The Elbphilharmonie has been live again since the beginning of June, Wolfgang Niedecken will soon be celebrating Bob Dylan there, followed by the Saxon State Orchestra with Christian Thielemann. At the beginning of October the Vienna Philharmonic will come with conductors Alain Altinoglu and Gautier Capuçon on the cello; they will play Antonín Dvořák and César Franck. The Elbphilharmonie, this Hamburg global success – it will be five years old on January 11, 2022.

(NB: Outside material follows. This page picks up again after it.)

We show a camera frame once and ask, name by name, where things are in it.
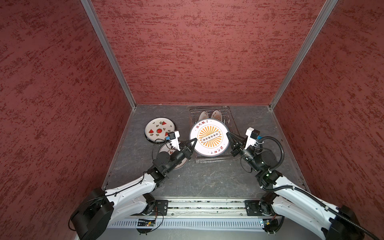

With 3 G, with 2 G, with 2 G +? These are fundamental questions in these weeks, as Hamburg’s cultural world is really awakening again. The red-green Senate of Mayor Peter Tschentscher is offering the 2 G option to houses that take part, i.e. access only for vaccinated and convalescent people, not also for those who have been tested. For this they are allowed to fill all spaces as before. Some try, others wait, there are many details to be clarified. Christoph Lieben-Seutter suggests version 2 G +, to which those who can show a negative PCR test result would also have access. With “Don’t touch!” In the St. Pauli Theater there is still 3 G. By far, of course.